Stored dataset items:
★ ★ ★ ★ ★
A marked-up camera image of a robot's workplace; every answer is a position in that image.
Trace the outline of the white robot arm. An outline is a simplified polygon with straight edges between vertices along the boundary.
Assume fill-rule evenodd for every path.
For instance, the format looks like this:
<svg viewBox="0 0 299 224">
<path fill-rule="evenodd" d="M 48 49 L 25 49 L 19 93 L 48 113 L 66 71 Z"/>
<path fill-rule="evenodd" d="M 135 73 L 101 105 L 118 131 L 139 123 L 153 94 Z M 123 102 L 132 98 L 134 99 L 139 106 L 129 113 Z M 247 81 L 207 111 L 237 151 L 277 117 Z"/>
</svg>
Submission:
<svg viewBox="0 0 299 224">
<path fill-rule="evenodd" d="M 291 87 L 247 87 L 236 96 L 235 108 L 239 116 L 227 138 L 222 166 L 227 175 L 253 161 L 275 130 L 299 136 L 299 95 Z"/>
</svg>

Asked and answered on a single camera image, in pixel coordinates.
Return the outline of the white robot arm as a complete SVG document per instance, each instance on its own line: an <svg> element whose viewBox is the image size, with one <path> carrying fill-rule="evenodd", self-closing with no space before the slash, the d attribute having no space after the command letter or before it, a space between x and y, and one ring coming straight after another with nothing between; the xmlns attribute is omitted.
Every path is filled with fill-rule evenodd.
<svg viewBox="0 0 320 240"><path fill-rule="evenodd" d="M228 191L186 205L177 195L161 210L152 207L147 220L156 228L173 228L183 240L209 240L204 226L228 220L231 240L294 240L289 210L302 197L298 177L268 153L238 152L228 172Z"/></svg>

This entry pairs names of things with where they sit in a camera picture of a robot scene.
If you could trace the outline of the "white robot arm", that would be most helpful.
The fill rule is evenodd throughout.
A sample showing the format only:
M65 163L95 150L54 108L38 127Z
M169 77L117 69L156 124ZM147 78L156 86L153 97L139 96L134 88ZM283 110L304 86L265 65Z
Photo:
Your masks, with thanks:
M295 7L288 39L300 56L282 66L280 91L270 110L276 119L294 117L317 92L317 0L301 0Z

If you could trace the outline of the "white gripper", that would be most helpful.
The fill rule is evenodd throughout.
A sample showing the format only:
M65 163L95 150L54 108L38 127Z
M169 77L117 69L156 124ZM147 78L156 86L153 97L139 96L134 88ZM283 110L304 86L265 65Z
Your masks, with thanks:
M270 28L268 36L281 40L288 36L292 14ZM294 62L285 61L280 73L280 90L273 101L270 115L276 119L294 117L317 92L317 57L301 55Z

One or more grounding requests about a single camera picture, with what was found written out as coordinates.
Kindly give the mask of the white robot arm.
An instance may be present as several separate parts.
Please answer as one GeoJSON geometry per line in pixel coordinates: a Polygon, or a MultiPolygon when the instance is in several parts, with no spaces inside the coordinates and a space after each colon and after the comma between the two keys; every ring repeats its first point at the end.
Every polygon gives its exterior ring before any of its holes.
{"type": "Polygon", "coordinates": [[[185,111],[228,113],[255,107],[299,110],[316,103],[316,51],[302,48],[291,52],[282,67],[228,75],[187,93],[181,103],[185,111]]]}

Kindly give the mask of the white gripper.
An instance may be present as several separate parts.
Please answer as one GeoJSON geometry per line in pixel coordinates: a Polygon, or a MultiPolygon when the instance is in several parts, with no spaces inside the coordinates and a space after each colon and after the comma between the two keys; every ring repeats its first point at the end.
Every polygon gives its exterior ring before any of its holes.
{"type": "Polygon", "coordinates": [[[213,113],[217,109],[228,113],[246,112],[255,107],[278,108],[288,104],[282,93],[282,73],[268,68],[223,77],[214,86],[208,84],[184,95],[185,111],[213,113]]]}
★ ★ ★ ★ ★
Assignment
Every one of the records is to be copied word for word.

Task result
A marked-up camera image of a robot's workplace; every answer is a position in that image.
Trace the outline of the white robot arm. An outline is a simplified polygon with straight edges between vertices along the boundary.
Assume fill-rule evenodd for every path.
For instance, the format looks like this:
<svg viewBox="0 0 299 224">
<path fill-rule="evenodd" d="M 48 49 L 25 49 L 19 93 L 48 113 L 66 71 Z"/>
<path fill-rule="evenodd" d="M 135 73 L 101 105 L 118 131 L 139 123 L 153 94 Z M 123 102 L 132 98 L 134 99 L 139 106 L 129 113 Z M 247 81 L 207 111 L 237 151 L 277 117 Z"/>
</svg>
Submission:
<svg viewBox="0 0 299 224">
<path fill-rule="evenodd" d="M 291 87 L 247 87 L 236 96 L 235 108 L 239 116 L 227 138 L 222 166 L 227 175 L 253 161 L 275 130 L 299 136 L 299 95 Z"/>
</svg>

Asked and answered on a single camera image, in pixel coordinates.
Return the outline of the white robot arm as a complete SVG document per instance, each instance on its own line: an <svg> element whose viewBox is the image size, with one <path> carrying fill-rule="evenodd", self-closing with no space before the slash, the d attribute having no space after the command letter or before it, a space between x and y, and one ring coming straight after another with nothing between; the xmlns attribute is omitted.
Every path is filled with fill-rule evenodd.
<svg viewBox="0 0 320 240"><path fill-rule="evenodd" d="M228 191L186 205L177 195L161 210L152 207L147 220L156 228L173 228L183 240L209 240L204 226L228 220L231 240L294 240L289 210L302 197L298 177L268 153L238 152L228 172Z"/></svg>

This entry pairs names of things with where they sit in a camera picture of a robot scene.
If you could trace the outline of the "white robot arm", that would be most helpful.
The fill rule is evenodd throughout.
A sample showing the format only:
M65 163L95 150L54 108L38 127Z
M169 77L117 69L156 124ZM147 78L156 86L153 97L139 96L134 88ZM283 110L304 86L265 65Z
Photo:
Your masks, with thanks:
M295 7L288 39L300 56L282 66L280 91L270 110L276 119L294 117L317 92L317 0L301 0Z

If you could trace the outline of the "white gripper", that would be most helpful.
The fill rule is evenodd throughout.
A sample showing the format only:
M65 163L95 150L54 108L38 127Z
M169 77L117 69L156 124ZM147 78L156 86L153 97L139 96L134 88ZM283 110L304 86L265 65Z
Your masks, with thanks:
M270 28L268 36L281 40L288 36L292 14ZM294 62L285 61L280 73L280 90L273 101L270 115L276 119L294 117L317 92L317 57L301 55Z

One or more grounding requests about a single camera picture, with what was found written out as coordinates.
Kindly give the mask of the white robot arm.
An instance may be present as several separate parts.
Please answer as one GeoJSON geometry per line in pixel coordinates: a Polygon, or a MultiPolygon when the instance is in several parts, with no spaces inside the coordinates and a space after each colon and after the comma between the two keys; every ring repeats its first point at the end.
Every polygon gives its exterior ring before any of its holes.
{"type": "Polygon", "coordinates": [[[185,111],[228,113],[255,107],[299,110],[316,103],[316,51],[302,48],[291,52],[282,67],[228,75],[187,93],[181,103],[185,111]]]}

Kindly give the mask of the white gripper.
An instance may be present as several separate parts.
Please answer as one GeoJSON geometry per line in pixel coordinates: a Polygon, or a MultiPolygon when the instance is in several parts, with no spaces inside the coordinates and a space after each colon and after the comma between the two keys; every ring repeats its first point at the end.
Every polygon gives its exterior ring before any of its holes.
{"type": "Polygon", "coordinates": [[[213,113],[217,109],[228,113],[246,112],[255,107],[278,108],[288,104],[282,93],[282,73],[268,68],[223,77],[214,86],[208,84],[184,95],[185,111],[213,113]]]}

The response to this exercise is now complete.